**Work required**
Return every line of the listing below, unchanged, from its first line to the line holding "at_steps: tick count", that line included.

**Supplied entries**
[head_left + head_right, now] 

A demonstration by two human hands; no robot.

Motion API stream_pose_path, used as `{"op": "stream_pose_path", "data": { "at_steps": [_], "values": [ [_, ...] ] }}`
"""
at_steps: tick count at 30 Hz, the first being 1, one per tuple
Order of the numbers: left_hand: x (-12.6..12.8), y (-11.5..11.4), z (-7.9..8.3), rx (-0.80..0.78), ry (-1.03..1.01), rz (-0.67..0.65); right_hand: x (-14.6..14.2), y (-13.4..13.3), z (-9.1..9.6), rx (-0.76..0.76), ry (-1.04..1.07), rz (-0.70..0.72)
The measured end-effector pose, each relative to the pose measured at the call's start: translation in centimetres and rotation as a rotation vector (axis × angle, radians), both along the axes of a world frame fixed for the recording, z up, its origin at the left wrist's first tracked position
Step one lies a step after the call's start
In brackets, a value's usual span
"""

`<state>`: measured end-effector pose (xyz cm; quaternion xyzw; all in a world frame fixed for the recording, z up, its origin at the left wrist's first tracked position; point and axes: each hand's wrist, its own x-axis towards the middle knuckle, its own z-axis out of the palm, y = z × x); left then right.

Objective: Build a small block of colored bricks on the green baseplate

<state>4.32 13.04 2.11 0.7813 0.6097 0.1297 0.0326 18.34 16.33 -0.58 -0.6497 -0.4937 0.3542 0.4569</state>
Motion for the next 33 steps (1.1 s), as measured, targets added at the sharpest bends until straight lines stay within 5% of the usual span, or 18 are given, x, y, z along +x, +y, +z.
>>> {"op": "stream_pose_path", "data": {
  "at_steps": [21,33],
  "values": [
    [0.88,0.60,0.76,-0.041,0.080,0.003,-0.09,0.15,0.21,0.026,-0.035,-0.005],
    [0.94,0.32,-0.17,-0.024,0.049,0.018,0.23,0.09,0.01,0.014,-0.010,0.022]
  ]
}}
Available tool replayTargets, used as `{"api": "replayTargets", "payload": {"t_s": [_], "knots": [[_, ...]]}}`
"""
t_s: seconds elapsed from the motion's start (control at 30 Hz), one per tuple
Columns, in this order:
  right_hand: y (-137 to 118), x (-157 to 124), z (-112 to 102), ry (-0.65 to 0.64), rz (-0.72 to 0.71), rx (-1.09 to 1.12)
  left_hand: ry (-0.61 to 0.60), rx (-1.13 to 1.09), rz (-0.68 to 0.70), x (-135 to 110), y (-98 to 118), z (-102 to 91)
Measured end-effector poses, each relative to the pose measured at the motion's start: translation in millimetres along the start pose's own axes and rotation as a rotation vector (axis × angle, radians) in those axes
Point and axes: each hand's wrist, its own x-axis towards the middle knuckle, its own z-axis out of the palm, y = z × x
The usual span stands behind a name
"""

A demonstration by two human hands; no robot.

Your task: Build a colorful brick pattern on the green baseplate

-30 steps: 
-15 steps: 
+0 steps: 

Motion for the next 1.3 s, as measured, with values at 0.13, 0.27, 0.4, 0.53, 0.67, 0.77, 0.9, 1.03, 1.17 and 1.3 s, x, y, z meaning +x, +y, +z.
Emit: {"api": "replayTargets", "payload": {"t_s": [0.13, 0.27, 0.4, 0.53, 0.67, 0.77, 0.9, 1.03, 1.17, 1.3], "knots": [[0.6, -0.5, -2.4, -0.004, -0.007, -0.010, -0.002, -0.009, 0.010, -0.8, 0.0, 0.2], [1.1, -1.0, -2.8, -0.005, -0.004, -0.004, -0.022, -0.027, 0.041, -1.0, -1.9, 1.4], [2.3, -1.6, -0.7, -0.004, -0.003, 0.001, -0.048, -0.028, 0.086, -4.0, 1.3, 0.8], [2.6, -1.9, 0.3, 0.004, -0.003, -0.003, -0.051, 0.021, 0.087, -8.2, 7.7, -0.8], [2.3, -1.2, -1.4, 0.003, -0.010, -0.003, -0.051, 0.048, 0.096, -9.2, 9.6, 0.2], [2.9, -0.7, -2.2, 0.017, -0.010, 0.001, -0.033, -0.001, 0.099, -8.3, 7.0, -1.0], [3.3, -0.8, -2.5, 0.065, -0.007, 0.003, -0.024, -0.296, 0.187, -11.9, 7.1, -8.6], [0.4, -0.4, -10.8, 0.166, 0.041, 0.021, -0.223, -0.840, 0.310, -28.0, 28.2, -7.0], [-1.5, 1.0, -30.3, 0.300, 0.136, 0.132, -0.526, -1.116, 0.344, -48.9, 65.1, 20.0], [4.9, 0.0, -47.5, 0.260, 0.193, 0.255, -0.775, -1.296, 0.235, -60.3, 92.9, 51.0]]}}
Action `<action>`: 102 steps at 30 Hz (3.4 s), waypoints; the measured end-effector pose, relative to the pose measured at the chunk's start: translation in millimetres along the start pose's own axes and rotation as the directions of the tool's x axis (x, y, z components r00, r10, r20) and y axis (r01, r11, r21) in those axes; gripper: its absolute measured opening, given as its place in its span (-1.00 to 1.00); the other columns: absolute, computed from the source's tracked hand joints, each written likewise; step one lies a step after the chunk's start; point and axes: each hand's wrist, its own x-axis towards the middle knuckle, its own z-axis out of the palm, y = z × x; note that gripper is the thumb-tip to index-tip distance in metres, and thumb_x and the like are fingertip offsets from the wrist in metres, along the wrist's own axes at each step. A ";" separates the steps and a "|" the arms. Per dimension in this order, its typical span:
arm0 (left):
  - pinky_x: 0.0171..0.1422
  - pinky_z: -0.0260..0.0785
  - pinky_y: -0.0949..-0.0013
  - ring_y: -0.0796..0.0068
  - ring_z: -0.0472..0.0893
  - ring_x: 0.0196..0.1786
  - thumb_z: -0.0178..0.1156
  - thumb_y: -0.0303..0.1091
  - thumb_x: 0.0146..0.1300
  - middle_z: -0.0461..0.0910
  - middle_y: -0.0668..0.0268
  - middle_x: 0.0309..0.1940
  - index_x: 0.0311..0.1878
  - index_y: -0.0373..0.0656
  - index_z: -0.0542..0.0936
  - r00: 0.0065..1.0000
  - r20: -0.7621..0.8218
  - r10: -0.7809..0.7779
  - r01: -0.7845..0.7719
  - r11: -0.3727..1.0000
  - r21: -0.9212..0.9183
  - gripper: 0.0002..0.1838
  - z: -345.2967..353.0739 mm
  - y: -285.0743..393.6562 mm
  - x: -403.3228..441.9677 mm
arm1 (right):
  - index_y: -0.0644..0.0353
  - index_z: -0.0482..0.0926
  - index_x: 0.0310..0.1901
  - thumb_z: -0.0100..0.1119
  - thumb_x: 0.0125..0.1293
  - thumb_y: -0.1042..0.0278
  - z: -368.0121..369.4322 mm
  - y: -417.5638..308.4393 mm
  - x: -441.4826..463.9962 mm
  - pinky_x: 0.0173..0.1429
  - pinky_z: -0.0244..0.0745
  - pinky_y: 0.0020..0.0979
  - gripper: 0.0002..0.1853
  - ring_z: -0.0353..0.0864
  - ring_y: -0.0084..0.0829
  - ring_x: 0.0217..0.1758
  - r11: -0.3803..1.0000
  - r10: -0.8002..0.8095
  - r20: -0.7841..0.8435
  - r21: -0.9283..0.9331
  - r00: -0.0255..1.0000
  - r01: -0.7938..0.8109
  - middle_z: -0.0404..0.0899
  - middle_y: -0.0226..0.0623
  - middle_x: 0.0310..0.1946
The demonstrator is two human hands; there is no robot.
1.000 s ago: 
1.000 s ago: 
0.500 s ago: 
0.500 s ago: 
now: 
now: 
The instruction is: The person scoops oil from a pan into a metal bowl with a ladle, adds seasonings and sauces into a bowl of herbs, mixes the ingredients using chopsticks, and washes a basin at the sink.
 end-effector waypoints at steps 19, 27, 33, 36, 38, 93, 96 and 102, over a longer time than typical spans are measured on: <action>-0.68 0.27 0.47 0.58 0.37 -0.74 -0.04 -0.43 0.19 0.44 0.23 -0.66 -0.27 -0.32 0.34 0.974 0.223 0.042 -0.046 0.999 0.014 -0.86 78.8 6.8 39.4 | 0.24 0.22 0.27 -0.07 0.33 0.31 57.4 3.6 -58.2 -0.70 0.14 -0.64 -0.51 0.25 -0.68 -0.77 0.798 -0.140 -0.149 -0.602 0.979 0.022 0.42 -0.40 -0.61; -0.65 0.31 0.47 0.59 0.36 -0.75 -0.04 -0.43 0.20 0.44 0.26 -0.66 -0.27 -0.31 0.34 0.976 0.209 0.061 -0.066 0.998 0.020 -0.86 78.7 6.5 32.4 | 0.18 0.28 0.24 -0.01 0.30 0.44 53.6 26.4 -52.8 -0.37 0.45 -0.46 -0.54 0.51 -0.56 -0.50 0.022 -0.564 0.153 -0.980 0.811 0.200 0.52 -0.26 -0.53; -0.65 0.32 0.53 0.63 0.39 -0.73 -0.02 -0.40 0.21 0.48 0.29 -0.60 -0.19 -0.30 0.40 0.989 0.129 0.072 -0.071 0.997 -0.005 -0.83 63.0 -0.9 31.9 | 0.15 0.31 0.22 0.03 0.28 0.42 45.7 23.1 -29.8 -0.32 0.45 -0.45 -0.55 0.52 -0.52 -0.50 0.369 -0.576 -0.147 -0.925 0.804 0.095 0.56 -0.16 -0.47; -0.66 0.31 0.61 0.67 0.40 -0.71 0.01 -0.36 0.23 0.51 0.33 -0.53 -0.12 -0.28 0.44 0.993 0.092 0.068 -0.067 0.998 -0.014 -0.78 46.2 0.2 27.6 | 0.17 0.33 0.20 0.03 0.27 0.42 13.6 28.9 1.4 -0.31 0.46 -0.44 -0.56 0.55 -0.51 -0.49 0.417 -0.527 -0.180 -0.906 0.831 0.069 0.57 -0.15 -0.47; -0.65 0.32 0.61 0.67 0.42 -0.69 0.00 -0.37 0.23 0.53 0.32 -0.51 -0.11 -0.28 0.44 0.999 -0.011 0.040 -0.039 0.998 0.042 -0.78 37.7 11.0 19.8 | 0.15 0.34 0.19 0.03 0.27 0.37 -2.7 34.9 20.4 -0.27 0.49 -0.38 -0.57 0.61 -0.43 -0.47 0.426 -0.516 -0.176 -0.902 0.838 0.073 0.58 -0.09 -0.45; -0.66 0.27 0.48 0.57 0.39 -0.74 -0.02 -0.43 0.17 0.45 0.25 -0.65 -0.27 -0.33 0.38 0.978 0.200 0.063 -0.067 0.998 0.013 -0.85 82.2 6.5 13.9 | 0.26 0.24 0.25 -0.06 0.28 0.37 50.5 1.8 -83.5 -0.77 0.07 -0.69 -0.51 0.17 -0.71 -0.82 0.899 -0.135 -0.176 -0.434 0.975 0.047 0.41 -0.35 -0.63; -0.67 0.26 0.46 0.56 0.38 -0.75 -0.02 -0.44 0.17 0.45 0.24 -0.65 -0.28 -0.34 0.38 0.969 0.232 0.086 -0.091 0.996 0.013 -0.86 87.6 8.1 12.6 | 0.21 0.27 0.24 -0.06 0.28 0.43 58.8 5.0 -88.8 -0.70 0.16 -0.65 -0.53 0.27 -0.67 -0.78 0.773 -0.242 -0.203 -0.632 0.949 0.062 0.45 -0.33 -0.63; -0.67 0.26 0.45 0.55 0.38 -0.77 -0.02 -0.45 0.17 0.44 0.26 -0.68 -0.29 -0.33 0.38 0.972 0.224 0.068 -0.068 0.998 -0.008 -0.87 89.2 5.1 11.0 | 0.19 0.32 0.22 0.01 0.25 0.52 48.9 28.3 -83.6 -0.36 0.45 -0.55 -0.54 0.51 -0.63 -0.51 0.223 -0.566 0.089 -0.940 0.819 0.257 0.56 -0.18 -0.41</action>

**Solution to the problem**
[head_left + head_right, now] 

A demonstration by two human hands; no robot.

Motion API stream_pose_path, used as `{"op": "stream_pose_path", "data": { "at_steps": [_], "values": [ [_, ...] ] }}`
"""
at_steps: tick count at 30 Hz, the first being 1, one per tuple

Nothing else remains for the exercise.